(Dataset entries)
--------------------

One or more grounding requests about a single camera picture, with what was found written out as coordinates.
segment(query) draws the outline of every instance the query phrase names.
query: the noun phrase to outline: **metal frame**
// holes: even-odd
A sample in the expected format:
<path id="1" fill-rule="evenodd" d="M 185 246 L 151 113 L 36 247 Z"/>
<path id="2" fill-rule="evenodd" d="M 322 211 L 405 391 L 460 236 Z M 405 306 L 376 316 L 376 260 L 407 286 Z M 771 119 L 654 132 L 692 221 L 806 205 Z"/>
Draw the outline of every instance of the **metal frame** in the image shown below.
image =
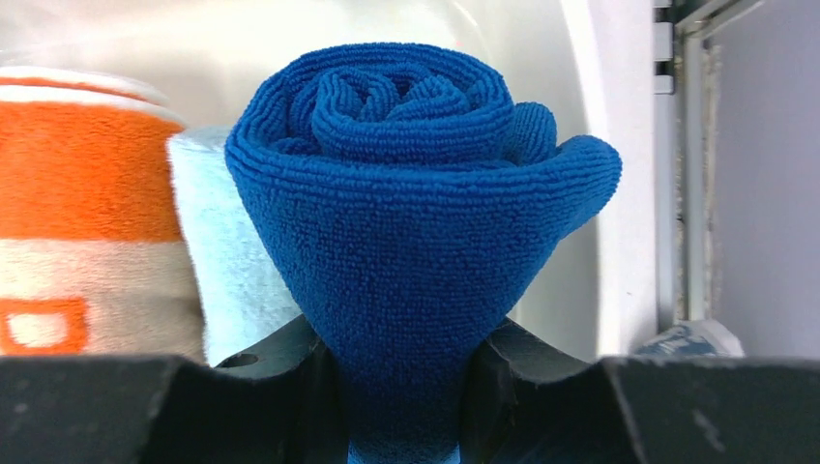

--------------------

◆ Task details ◆
Take the data above and set it down exactly, images excluded.

◆ Exercise response ◆
One or more grounding requests about a single camera picture, with what was found written out as coordinates.
segment(query) draws the outline of every instance the query phrase names.
query: the noun phrase to outline: **metal frame**
// holes: even-odd
A sample in the expected format:
<path id="1" fill-rule="evenodd" d="M 185 246 L 151 113 L 36 247 Z"/>
<path id="2" fill-rule="evenodd" d="M 322 211 L 405 391 L 460 236 Z M 405 306 L 376 316 L 376 260 L 407 286 Z M 771 119 L 654 132 L 692 221 L 806 205 Z"/>
Draw the outline of every instance of the **metal frame** in the image shown below.
image =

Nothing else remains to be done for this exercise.